Differences over the judges, again, only a formal reason for the conflict. Genuine the reasons affect the multi-billion dollar financial interests. The decisions taken by ORS only for the first 16 years of existence, were directly related to trade operations in the amount of at least $ 1 trillion dollars. Moreover, in one form or another in the system of dispute resolution was attended by two thirds of WTO members.

And in the near future JSC may consider important questions about the assignment to China the status of market economies. In principle, according to the Protocol of accession of China to WTO, it is agreed that after 15 years the market economy status of China will be granted automatically, unless, of course, Beijing will meet all the commitments (and he did), which took upon itself when joining. But there it was. Since then, the EU came up with five new standards of the market economy, who want to apply against Chinese exports. And in the US expect to pass the “Chinese question” for consideration by the JSC. That is why many perceive what is happening to Jang sunhwa as an attempt to exert political pressure on judges and to undermine the independence of the ORS.

It’s really a big problem. Not by chance in mid-may, the European Parliament adopted a special resolution against giving China market economy status, which the former Deputy Minister of foreign trade and chief negotiator on the accession of China to the WTO LUN Yuntu immediately called “a manifestation of anti-globalization, reflecting the significance of global forces of trade protectionism”. And stressed that “China cannot be a target for him”.

Actually the conversation is about whether it will continue if anti-dumping and antisubsidies investigations into WTO procedures to use in relation to the PRC’s “non-standard” measures. That is, to assess whether the cost and price of Chinese products in the market, as it would be easier for a rich buyer. Opportunities for manipulation baggy, and not by accident the Chinese side lose more often in the LFS, both as defendant and plaintiff. Disgruntled Chinese call all this the “surrogate countries”. And I understand that in the case of giving China market economy status in the WTO, the situation may change dramatically (now the most relevant question of the export of Chinese steel products in the EU, which the newspaper VIEW already dismantled).
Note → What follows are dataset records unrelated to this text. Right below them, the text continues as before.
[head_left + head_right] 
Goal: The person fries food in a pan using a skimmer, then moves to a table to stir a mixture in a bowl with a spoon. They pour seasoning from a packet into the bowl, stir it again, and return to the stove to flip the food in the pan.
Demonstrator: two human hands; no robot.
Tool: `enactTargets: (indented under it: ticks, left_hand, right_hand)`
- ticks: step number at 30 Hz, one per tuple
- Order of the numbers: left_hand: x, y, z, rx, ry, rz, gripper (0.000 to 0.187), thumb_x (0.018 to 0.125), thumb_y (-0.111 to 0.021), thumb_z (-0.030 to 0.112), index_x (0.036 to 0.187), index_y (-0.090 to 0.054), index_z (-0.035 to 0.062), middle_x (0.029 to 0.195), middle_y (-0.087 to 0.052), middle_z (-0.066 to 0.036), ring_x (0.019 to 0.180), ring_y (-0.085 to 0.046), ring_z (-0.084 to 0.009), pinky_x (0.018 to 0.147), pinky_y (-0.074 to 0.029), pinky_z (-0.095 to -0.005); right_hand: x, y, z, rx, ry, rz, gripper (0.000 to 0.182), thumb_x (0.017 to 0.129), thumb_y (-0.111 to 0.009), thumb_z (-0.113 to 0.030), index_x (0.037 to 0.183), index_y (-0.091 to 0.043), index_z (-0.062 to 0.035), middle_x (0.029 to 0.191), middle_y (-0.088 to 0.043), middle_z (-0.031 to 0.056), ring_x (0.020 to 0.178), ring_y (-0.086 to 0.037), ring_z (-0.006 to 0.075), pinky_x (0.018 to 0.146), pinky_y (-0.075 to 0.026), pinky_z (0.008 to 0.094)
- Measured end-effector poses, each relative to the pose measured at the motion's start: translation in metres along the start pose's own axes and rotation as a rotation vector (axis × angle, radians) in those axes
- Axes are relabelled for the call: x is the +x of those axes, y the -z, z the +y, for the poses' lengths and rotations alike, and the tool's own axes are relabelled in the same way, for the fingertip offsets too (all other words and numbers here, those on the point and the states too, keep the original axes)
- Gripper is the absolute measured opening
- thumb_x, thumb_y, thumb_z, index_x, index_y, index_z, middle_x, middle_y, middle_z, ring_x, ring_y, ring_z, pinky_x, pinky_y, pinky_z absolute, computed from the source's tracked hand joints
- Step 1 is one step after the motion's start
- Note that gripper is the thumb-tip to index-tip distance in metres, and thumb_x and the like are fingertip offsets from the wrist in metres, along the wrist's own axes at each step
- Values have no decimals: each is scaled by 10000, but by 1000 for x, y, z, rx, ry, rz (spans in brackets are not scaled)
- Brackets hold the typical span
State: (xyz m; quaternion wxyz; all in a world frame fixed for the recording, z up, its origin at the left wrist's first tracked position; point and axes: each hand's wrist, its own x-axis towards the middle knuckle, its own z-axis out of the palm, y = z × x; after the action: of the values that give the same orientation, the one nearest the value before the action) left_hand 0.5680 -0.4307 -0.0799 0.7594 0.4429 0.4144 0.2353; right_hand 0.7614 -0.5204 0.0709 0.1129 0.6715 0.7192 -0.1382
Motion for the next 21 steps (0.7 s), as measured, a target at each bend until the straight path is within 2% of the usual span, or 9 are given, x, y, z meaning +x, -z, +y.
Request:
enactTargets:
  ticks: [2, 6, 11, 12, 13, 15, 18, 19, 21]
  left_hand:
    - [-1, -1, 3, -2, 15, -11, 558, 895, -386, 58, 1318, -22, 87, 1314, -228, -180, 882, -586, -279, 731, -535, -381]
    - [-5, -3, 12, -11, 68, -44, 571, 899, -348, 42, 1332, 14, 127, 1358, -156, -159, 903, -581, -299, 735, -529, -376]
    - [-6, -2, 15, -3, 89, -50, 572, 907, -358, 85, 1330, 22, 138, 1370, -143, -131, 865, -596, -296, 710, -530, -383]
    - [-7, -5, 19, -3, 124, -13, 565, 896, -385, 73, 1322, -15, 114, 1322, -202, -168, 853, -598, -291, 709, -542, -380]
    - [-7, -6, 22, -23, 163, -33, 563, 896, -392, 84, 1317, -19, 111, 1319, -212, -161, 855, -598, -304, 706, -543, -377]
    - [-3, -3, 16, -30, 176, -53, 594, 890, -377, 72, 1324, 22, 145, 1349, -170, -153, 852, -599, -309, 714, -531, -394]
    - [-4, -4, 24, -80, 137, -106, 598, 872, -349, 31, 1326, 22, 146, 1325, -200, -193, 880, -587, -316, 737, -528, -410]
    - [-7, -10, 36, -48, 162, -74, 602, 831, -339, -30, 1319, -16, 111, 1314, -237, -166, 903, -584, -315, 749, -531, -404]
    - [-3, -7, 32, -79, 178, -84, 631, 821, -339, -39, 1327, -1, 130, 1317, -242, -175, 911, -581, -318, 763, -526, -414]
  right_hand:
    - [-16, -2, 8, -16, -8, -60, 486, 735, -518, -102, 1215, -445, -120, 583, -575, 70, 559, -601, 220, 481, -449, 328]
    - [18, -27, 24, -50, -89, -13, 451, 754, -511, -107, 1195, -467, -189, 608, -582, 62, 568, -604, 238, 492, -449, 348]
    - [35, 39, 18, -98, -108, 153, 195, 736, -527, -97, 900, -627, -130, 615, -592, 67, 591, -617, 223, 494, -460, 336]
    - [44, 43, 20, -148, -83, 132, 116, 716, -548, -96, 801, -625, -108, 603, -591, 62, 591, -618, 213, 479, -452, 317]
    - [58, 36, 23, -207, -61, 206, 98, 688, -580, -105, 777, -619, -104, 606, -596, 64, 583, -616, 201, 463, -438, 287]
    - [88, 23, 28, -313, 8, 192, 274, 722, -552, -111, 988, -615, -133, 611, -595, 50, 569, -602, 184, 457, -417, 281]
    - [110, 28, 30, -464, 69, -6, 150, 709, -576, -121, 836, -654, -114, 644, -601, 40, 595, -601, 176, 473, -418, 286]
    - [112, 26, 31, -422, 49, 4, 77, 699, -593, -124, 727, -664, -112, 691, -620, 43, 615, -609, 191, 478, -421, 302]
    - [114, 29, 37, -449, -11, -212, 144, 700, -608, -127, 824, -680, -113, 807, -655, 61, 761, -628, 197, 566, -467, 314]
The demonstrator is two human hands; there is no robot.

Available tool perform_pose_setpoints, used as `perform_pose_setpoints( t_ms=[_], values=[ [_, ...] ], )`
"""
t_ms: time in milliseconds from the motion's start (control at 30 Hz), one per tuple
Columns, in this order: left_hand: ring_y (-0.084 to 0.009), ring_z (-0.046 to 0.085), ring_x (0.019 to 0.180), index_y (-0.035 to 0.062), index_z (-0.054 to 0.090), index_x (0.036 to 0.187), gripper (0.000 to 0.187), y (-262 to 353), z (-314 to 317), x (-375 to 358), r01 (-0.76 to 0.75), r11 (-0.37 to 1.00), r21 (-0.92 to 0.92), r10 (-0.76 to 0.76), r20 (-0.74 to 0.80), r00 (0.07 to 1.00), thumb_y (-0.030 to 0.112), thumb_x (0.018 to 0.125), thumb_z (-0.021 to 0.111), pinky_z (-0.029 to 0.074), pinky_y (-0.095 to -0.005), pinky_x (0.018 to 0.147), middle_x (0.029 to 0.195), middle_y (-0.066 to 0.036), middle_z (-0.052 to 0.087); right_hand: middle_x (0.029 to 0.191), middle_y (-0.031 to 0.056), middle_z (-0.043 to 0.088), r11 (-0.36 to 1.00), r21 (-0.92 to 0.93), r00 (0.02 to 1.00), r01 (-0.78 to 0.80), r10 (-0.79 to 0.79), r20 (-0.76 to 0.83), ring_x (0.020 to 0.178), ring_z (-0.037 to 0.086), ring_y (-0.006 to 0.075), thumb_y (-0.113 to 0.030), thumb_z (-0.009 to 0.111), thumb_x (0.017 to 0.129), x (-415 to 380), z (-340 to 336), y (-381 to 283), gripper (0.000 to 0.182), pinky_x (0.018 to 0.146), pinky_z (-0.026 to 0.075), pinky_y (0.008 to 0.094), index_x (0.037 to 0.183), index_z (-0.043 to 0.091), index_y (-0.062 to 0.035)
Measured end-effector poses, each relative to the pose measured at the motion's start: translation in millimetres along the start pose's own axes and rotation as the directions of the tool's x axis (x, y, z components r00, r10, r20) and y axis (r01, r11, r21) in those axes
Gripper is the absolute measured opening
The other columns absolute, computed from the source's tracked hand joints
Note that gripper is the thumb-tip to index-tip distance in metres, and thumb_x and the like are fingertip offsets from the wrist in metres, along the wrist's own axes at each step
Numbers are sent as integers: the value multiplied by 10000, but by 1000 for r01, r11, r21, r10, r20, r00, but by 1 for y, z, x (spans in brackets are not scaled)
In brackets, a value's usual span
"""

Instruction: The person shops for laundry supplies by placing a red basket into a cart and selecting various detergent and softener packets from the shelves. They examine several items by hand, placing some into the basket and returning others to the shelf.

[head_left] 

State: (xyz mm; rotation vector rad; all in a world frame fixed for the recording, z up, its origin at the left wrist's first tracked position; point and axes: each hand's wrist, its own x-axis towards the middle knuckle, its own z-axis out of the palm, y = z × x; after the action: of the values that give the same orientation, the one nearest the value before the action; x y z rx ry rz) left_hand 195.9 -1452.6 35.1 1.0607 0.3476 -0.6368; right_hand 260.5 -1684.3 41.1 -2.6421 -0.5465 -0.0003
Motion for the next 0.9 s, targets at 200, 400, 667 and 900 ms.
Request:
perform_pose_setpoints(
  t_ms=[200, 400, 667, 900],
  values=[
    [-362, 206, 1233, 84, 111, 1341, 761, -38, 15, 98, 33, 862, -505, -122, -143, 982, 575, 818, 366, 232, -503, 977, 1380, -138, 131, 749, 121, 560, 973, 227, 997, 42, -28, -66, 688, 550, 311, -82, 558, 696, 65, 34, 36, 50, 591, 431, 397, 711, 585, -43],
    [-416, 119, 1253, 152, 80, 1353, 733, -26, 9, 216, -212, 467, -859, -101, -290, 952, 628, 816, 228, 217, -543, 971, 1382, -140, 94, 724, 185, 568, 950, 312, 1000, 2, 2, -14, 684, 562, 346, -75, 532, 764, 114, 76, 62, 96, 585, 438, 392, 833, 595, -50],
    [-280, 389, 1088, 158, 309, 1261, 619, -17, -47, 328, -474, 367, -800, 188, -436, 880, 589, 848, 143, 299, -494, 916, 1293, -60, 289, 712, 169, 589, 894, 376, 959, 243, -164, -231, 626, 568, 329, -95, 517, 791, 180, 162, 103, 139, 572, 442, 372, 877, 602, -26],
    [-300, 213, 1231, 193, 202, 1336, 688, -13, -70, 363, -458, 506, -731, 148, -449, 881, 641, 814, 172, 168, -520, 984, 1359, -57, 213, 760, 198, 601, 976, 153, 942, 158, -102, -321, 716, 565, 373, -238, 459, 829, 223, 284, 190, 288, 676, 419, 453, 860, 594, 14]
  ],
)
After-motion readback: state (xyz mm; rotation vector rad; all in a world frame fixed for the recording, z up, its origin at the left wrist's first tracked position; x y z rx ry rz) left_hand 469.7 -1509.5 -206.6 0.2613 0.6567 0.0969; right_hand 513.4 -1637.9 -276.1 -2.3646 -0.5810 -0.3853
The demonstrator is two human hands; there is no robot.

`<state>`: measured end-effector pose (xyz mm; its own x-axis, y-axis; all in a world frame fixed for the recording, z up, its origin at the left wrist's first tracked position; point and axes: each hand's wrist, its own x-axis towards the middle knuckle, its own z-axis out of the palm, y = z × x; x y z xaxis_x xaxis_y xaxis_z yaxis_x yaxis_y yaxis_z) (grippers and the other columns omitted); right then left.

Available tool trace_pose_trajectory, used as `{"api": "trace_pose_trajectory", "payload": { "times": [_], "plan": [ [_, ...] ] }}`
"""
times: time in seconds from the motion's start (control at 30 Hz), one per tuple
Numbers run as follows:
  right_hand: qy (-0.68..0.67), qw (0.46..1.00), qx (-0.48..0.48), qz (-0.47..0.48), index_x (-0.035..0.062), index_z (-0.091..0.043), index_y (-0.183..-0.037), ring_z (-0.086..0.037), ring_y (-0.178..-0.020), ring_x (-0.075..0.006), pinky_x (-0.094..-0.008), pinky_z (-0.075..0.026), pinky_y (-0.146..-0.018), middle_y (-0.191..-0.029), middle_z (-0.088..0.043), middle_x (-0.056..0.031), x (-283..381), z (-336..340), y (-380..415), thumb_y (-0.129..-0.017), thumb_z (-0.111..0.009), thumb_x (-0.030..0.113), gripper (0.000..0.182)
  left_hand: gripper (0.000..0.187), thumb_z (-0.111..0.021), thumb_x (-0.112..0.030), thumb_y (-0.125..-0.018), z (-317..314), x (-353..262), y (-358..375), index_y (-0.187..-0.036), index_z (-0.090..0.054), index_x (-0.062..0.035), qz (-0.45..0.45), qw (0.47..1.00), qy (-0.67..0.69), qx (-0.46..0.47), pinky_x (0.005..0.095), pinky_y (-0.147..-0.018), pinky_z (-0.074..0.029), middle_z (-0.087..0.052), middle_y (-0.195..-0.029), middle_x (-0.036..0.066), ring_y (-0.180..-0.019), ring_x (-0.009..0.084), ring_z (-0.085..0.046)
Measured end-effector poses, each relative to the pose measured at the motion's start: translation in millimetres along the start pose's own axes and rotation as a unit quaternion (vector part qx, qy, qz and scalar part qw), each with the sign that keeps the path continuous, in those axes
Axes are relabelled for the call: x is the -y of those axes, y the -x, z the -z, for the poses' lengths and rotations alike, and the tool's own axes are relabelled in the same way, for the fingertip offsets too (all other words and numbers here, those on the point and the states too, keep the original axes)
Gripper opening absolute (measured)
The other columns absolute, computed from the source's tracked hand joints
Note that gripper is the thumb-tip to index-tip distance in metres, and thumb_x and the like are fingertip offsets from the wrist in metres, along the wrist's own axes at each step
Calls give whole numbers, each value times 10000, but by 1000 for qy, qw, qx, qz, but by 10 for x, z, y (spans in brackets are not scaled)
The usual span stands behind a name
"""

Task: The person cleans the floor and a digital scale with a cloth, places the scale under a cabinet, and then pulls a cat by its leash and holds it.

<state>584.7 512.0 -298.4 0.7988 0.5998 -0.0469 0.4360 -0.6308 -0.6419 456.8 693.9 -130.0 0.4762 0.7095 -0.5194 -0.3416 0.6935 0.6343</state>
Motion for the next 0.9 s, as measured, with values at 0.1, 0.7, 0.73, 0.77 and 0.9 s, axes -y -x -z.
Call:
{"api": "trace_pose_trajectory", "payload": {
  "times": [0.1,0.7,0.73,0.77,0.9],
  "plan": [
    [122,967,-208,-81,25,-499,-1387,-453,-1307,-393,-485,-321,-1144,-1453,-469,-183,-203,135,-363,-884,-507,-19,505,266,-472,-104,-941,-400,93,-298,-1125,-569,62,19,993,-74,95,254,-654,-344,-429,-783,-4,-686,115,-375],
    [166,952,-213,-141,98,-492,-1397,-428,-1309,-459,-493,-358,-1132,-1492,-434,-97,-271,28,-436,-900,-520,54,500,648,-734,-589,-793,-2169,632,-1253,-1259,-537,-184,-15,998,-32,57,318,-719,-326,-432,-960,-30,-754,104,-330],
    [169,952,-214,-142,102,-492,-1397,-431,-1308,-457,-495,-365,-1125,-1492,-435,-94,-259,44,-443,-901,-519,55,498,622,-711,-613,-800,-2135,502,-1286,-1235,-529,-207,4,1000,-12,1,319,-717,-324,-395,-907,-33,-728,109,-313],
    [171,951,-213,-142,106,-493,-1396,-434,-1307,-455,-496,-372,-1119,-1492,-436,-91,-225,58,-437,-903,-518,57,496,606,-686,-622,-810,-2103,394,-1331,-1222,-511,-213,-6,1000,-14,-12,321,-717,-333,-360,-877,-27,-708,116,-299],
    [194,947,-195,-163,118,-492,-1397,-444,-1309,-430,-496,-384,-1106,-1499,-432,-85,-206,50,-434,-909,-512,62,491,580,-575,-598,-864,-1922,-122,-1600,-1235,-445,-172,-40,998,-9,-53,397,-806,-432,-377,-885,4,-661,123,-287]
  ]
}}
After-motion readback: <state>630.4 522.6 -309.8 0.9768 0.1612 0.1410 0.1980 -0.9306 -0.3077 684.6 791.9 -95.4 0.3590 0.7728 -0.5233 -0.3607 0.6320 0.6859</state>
However, even with “non-market” status, China has lost trade disputes is not always. And according to the Ministry of Commerce of China, the United States themselves do not comply with issued in 2014 JSC decision that they have to cancel 15 of anti-dumping measures against Chinese products (total claims from the PRC have been filed against 22 types of products, such as solar panels and pipes for main pipelines). The output is a literal compliance with the rules of the mafia: can’t convince the judge, get the judge.

The main declared objective of the WTO is to promote international trade. Unfair protectionist measures (not to mention the discretionary sanctions) this trade kill. And it appears that Russia, having achieved membership in the WTO and focusing on achieving long-term results, should more actively play the role of stimulating transformations in it. For example, through the coordination of positions with the BRICS countries, primarily China is the same, which we clearly need to support. Otherwise, the dispute settlement mechanism within the WTO can become a tool of the trade war against Russia itself.

It is significant that the Europeans are confessing against China the same approach as the United States, and aiming for similar goals, within the framework of the judicial conflict openly rebelled against Washington. The idealist will say that all that is in opposition to the American mafia methods. But more likely what the EU understands that if the United States bend arbitration in the struggle with China today, tomorrow they will do exactly the same in the framework of the dispute with Europe.

We all need a mechanism for the rapid resolution of disputes based on the predictability and consistency of arbitral awards. And it’s time to take this seriously.